(Records from a collection)
>>

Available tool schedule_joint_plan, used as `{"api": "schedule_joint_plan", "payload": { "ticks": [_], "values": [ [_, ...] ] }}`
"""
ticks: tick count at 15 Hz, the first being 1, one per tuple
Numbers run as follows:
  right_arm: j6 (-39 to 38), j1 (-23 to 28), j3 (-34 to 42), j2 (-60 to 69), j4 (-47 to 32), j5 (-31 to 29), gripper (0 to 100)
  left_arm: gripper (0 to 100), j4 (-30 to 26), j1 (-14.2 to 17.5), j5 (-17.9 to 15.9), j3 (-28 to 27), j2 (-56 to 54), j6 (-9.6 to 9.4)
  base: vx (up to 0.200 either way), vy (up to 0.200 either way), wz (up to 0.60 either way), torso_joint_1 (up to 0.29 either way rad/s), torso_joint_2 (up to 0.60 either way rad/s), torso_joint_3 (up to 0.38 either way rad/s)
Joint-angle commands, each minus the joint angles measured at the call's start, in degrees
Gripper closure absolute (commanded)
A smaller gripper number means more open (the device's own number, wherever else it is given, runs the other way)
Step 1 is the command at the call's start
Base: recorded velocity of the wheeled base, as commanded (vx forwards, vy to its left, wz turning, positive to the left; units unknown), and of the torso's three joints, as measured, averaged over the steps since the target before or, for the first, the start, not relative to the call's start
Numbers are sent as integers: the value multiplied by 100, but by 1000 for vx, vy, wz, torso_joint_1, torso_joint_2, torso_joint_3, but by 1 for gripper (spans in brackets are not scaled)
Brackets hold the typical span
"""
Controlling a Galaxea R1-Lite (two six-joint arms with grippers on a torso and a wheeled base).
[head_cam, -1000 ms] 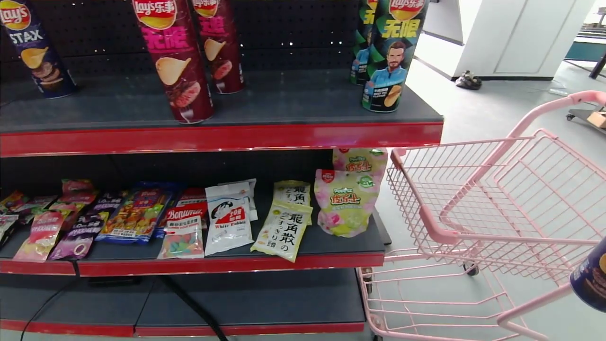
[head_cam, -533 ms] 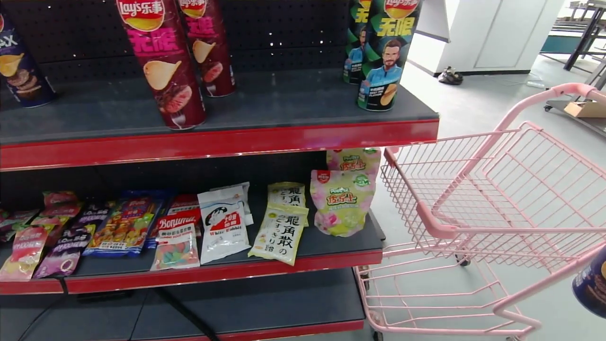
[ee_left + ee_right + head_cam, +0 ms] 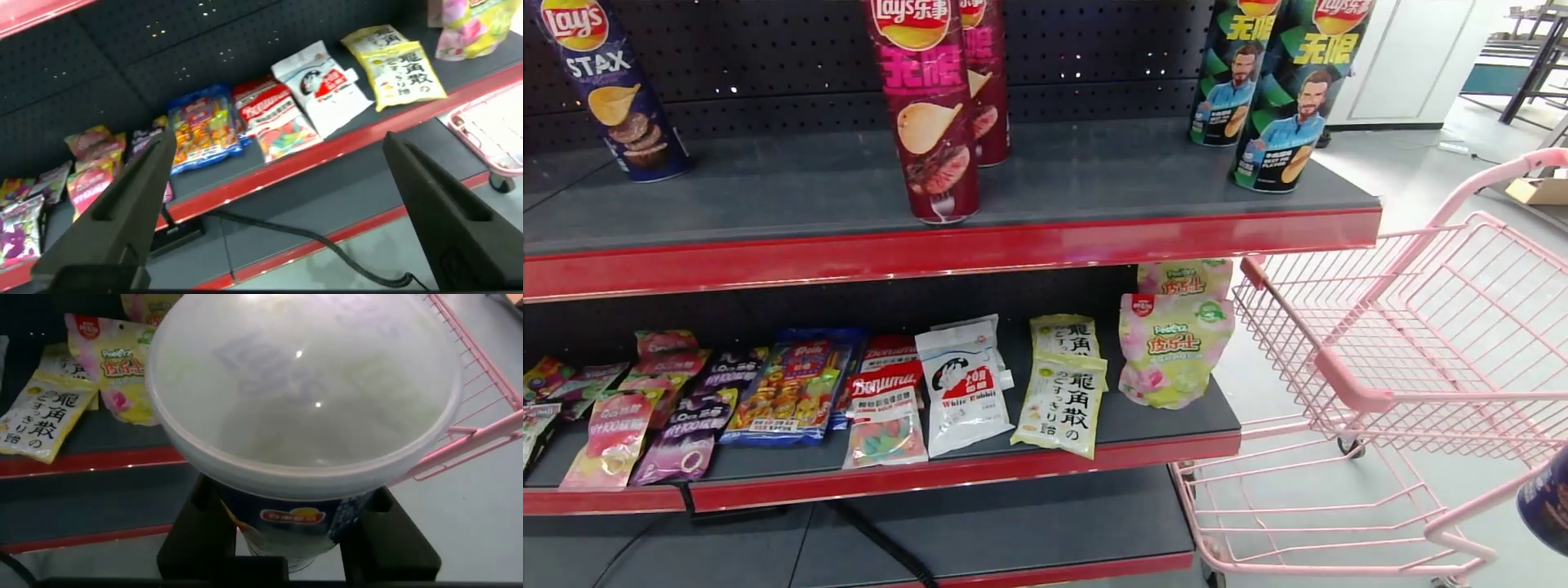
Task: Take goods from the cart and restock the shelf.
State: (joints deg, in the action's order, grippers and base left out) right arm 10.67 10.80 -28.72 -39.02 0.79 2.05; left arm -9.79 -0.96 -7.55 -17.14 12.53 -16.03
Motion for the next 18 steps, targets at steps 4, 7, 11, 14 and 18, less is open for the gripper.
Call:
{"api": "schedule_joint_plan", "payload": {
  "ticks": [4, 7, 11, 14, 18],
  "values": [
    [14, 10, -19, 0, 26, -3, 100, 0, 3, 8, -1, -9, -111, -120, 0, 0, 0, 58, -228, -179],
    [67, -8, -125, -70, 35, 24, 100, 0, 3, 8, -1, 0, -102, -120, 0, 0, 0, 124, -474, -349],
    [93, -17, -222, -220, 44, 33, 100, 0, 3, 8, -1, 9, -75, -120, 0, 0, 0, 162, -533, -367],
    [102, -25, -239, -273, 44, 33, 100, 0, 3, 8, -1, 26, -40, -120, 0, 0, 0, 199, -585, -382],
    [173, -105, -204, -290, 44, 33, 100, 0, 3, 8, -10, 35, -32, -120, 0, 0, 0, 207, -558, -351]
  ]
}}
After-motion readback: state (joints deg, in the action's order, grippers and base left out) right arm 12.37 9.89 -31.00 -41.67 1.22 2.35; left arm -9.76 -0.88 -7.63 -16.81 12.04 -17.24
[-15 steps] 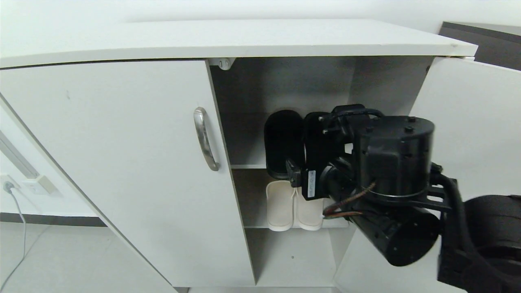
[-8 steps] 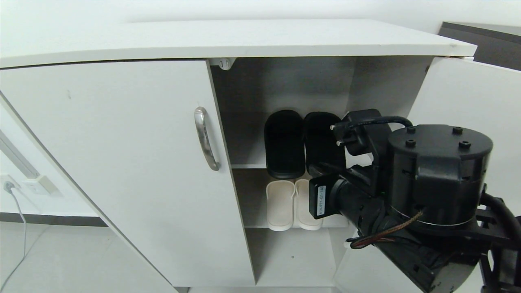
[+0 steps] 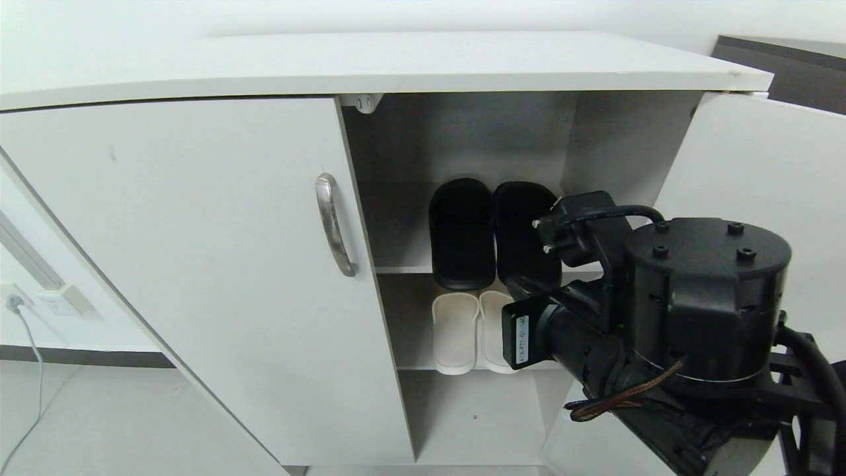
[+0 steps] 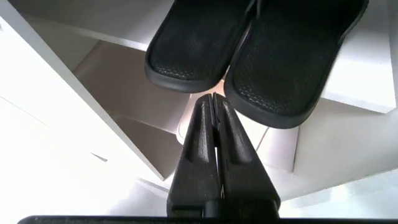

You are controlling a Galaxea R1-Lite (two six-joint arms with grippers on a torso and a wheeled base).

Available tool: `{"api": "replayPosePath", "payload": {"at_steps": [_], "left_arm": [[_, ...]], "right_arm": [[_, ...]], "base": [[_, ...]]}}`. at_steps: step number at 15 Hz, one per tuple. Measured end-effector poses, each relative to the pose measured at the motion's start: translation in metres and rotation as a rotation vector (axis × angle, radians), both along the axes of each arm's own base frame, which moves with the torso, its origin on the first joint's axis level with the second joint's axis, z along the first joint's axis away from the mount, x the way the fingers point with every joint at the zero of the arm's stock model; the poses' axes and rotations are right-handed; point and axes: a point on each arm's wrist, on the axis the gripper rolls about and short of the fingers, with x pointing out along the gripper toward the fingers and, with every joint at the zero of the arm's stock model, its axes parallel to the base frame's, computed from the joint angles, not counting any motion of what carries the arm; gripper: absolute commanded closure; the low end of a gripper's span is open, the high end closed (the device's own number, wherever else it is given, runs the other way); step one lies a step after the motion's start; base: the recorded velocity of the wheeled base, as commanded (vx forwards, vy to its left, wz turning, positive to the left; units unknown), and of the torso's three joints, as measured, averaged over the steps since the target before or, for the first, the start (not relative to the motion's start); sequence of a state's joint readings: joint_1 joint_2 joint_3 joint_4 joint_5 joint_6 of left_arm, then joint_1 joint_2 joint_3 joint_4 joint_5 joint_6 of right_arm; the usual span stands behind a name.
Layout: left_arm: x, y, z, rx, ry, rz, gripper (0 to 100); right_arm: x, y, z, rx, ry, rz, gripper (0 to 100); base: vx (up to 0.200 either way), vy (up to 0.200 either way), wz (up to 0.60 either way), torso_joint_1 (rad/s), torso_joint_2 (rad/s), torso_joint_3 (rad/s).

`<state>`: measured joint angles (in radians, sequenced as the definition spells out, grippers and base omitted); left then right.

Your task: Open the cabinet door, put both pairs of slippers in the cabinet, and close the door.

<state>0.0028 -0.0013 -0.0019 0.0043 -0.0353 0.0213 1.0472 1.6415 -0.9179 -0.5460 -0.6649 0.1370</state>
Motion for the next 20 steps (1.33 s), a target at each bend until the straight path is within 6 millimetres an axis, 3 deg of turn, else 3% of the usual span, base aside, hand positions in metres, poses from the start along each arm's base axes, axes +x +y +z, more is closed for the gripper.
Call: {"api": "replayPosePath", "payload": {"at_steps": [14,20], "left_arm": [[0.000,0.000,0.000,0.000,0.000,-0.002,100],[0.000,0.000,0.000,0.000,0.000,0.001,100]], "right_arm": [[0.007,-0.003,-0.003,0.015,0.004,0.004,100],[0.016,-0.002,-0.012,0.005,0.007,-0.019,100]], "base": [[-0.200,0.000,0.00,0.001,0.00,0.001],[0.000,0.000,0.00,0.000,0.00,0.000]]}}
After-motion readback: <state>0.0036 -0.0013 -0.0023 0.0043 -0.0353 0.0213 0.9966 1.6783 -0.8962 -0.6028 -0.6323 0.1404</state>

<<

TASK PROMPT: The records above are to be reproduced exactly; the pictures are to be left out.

RESULT FOR THIS EXERCISE:
Available tool schedule_joint_plan, used as `{"api": "schedule_joint_plan", "payload": { "ticks": [_], "values": [ [_, ...] ] }}`
"""
ticks: tick count at 15 Hz, the first being 1, one per tuple
Numbers run as follows:
  right_arm: j6 (-39 to 38), j1 (-23 to 28), j3 (-34 to 42), j2 (-60 to 69), j4 (-47 to 32), j5 (-31 to 29), gripper (0 to 100)
  left_arm: gripper (0 to 100), j4 (-30 to 26), j1 (-14.2 to 17.5), j5 (-17.9 to 15.9), j3 (-28 to 27), j2 (-56 to 54), j6 (-9.6 to 9.4)
  base: vx (up to 0.200 either way), vy (up to 0.200 either way), wz (up to 0.60 either way), torso_joint_1 (up to 0.29 either way rad/s), torso_joint_2 (up to 0.60 either way rad/s), torso_joint_3 (up to 0.38 either way rad/s)
Joint-angle commands, each minus the joint angles measured at the call's start, in degrees
Gripper closure absolute (commanded)
A smaller gripper number means more open (the device's own number, wherever else it is given, runs the other way)
Step 1 is the command at the call's start
Base: recorded velocity of the wheeled base, as commanded (vx forwards, vy to its left, wz turning, positive to the left; units unknown), and of the torso's three joints, as measured, averaged over the steps since the target before or, for the first, the start, not relative to the call's start
Numbers are sent as integers: the value multiplied by 100, but by 1000 for vx, vy, wz, torso_joint_1, torso_joint_2, torso_joint_3, but by 1 for gripper (spans in brackets are not scaled)
Brackets hold the typical span
"""
Controlling a Galaxea R1-Lite (two six-joint arms with grippers on a torso and a wheeled base).
[head_cam, -1000 ms] 
[head_cam, -533 ms] 
[ee_left + ee_right + head_cam, +0 ms] 
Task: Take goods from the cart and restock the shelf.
State: (joints deg, in the action's order, grippers and base left out) right arm 10.67 10.80 -28.72 -39.02 0.79 2.05; left arm -9.79 -0.96 -7.55 -17.14 12.53 -16.03
Motion for the next 18 steps, targets at steps 4, 7, 11, 14 and 18, less is open for the gripper.
Call:
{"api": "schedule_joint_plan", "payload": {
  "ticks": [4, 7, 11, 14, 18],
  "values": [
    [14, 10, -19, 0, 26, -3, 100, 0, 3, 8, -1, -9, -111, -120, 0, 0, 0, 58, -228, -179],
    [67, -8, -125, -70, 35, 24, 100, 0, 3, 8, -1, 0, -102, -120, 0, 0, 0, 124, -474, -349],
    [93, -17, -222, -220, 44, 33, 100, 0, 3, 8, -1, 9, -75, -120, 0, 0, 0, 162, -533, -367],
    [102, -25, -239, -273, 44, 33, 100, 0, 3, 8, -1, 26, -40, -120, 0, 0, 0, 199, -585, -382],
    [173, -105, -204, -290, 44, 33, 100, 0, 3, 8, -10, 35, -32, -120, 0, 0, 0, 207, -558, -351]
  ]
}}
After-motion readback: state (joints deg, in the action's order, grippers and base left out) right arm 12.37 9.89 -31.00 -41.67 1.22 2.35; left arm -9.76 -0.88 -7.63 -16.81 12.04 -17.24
[-15 steps] 
[-8 steps] 
[+0 steps] 
[+0 steps] 

You are controlling a Galaxea R1-Lite (two six-joint arms with grippers on a torso and a wheeled base).

Available tool: `{"api": "replayPosePath", "payload": {"at_steps": [_], "left_arm": [[_, ...]], "right_arm": [[_, ...]], "base": [[_, ...]]}}`. at_steps: step number at 15 Hz, one per tuple. Measured end-effector poses, each relative to the pose measured at the motion's start: translation in metres and rotation as a rotation vector (axis × angle, radians), both along the axes of each arm's own base frame, which moves with the torso, its origin on the first joint's axis level with the second joint's axis, z along the first joint's axis away from the mount, x the way the fingers point with every joint at the zero of the arm's stock model; the poses' axes and rotations are right-handed; point and axes: a point on each arm's wrist, on the axis the gripper rolls about and short of the fingers, with x pointing out along the gripper toward the fingers and, with every joint at the zero of the arm's stock model, its axes parallel to the base frame's, computed from the joint angles, not counting any motion of what carries the arm; gripper: absolute commanded closure; the low end of a gripper's span is open, the high end closed (the device's own number, wherever else it is given, runs the other way); step one lies a step after the motion's start; base: the recorded velocity of the wheeled base, as commanded (vx forwards, vy to its left, wz turning, positive to the left; units unknown), and of the torso's three joints, as measured, averaged over the steps since the target before or, for the first, the start (not relative to the motion's start); sequence of a state's joint readings: joint_1 joint_2 joint_3 joint_4 joint_5 joint_6 of left_arm, then joint_1 joint_2 joint_3 joint_4 joint_5 joint_6 of right_arm; the usual span stands behind a name.
Layout: left_arm: x, y, z, rx, ry, rz, gripper (0 to 100); right_arm: x, y, z, rx, ry, rz, gripper (0 to 100); base: vx (up to 0.200 either way), vy (up to 0.200 either way), wz (up to 0.60 either way), torso_joint_1 (rad/s), torso_joint_2 (rad/s), torso_joint_3 (rad/s).

`<state>`: measured joint angles (in radians, sequenced as the definition spells out, grippers and base omitted); left then right.

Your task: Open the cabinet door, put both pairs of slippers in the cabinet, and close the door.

<state>0.0028 -0.0013 -0.0019 0.0043 -0.0353 0.0213 1.0472 1.6415 -0.9179 -0.5460 -0.6649 0.1370</state>
Motion for the next 20 steps (1.33 s), a target at each bend until the straight path is within 6 millimetres an axis, 3 deg of turn, else 3% of the usual span, base aside, hand positions in metres, poses from the start along each arm's base axes, axes +x +y +z, more is closed for the gripper.
Call: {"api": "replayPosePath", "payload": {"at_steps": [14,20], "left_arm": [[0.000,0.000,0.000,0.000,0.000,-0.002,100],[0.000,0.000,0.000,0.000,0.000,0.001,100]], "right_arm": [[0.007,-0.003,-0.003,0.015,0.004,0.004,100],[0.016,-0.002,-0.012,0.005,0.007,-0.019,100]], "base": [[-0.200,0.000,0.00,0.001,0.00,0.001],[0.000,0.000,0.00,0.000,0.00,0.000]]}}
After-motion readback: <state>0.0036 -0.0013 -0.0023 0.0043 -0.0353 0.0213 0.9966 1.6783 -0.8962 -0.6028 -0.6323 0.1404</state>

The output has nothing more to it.